Consider for example innocence, naïveté, and credibility. They are perhaps charming, but are they good? This question invites a subjective answer. To my tastes the skeptical disposition of mind offers something vastly preferable to innocence and credibility. Indeed, as I reflect upon the list of child qualities I discover that I prefer in almost every instance the adult alternative, even when this alternative is bound up with the unpleasant facts of human affairs.

Some years ago I engaged in an experiment with an evangelist who had come to my door. He was keen to convince me of the merits of salvation, as he understood them, and principally the merit of gaining one’s entry into heaven. I offered him the following challenge: to present me with a compelling description of this state called Paradise. He undertook his task by rehearsing a list of unpleasant facts one would not encounter in the Beyond: sickness, loneliness, misery, death. In other words, absences. Here one may think of the innocence we have considered in relation to the child outlook. On the surface of them, both the Christian Heaven and childhood seem marvellous places. But what I have found in both cases is that more deeply considered they are not so. I am rather fond of doubt, and while innocence may be a pleasant state I feel experience is far more rich and rewarding, as well as painful. I cannot ignore and will not resist the gut feeling that an eternity of pleasantness would be a terrible thing. Indeed, when I consider all that I cherish in this world, I am aware that these things are inextricably connected to others such as loss, pain, conflict, doubt, impermanence, and mortality. In other words, the full range of the adult human condition. There is no getting around it, either by recourse to an afterlife or to the one we have already had.

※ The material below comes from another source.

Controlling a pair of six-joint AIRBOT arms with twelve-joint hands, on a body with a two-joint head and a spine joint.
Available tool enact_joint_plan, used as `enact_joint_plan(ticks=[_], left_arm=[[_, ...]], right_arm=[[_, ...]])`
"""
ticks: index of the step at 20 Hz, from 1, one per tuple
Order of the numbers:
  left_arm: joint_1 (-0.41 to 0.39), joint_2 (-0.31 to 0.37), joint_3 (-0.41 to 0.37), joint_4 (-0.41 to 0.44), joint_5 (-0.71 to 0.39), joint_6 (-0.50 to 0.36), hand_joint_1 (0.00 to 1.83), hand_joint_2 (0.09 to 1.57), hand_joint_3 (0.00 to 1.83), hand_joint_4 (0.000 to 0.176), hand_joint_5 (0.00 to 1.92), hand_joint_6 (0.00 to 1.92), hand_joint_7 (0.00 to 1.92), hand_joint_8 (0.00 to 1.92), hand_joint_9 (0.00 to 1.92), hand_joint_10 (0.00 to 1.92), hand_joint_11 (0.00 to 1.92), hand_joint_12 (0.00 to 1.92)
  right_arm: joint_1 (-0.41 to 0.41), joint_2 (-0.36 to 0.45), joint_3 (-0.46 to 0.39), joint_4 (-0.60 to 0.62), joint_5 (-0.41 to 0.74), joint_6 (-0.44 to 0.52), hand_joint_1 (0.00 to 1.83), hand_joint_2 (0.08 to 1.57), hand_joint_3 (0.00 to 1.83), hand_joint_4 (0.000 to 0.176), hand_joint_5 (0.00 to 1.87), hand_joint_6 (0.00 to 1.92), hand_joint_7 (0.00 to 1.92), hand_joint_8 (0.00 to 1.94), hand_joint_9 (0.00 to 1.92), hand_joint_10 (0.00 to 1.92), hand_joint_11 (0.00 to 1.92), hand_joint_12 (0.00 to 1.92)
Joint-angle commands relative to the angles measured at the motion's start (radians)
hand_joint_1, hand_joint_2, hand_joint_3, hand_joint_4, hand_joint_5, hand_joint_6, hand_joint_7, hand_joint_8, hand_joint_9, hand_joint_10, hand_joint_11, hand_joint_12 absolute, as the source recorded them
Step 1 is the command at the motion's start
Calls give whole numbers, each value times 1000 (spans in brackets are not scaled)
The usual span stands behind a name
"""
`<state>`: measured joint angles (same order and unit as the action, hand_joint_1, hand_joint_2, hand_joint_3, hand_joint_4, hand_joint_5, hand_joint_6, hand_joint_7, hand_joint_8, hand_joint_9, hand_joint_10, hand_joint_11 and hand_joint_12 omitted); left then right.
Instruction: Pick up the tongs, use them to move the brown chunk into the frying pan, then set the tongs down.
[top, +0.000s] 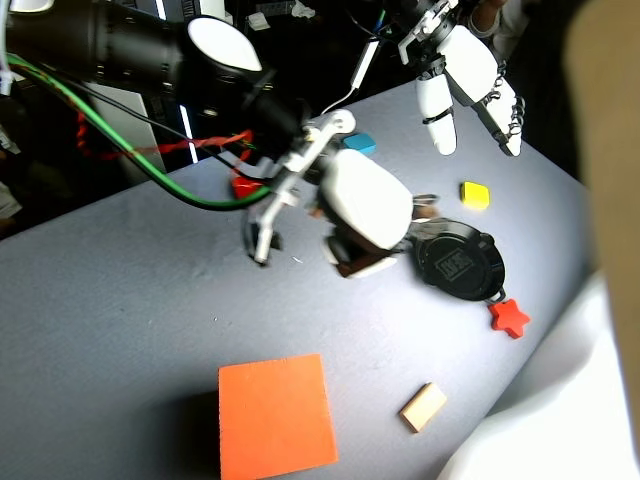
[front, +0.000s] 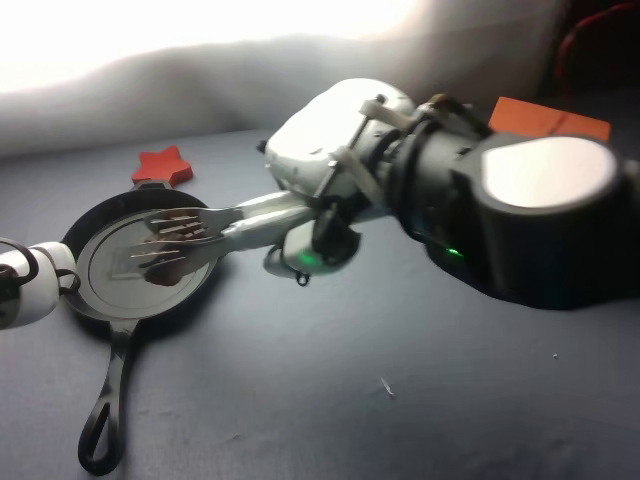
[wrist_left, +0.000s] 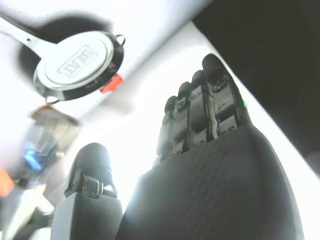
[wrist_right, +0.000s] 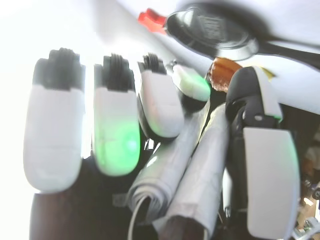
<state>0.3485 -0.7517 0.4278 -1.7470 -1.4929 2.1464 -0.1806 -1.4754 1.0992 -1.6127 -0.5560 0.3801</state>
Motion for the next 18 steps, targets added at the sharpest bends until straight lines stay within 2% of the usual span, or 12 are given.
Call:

The consideration of the child and the adult is an indirect way of considering the messy world in which we live and the possibility of its improvement. While I believe in the idea of human progress and am committed to forging a future in which conflict is resolved by peaceful means, I would not wish for instance to abolish conflict, even if that were possible. I do not look with regret upon the lost innocence of childhood. Irony suits me well. I don’t care for pain and disappointment, but they seem to me the cost of going out of doors in pursuit of the good. I am against the certainty of faith and cling to the positive value of skepticism, which I consider essential to the survival of human civilization. Give me the hard lessons of experience, and keep me far from naïveté. Above all, save me from the sweet music of Heaven’s eternal choir, and give me the discordant strain of the human chorus. And if you please a decent single malt and a pen.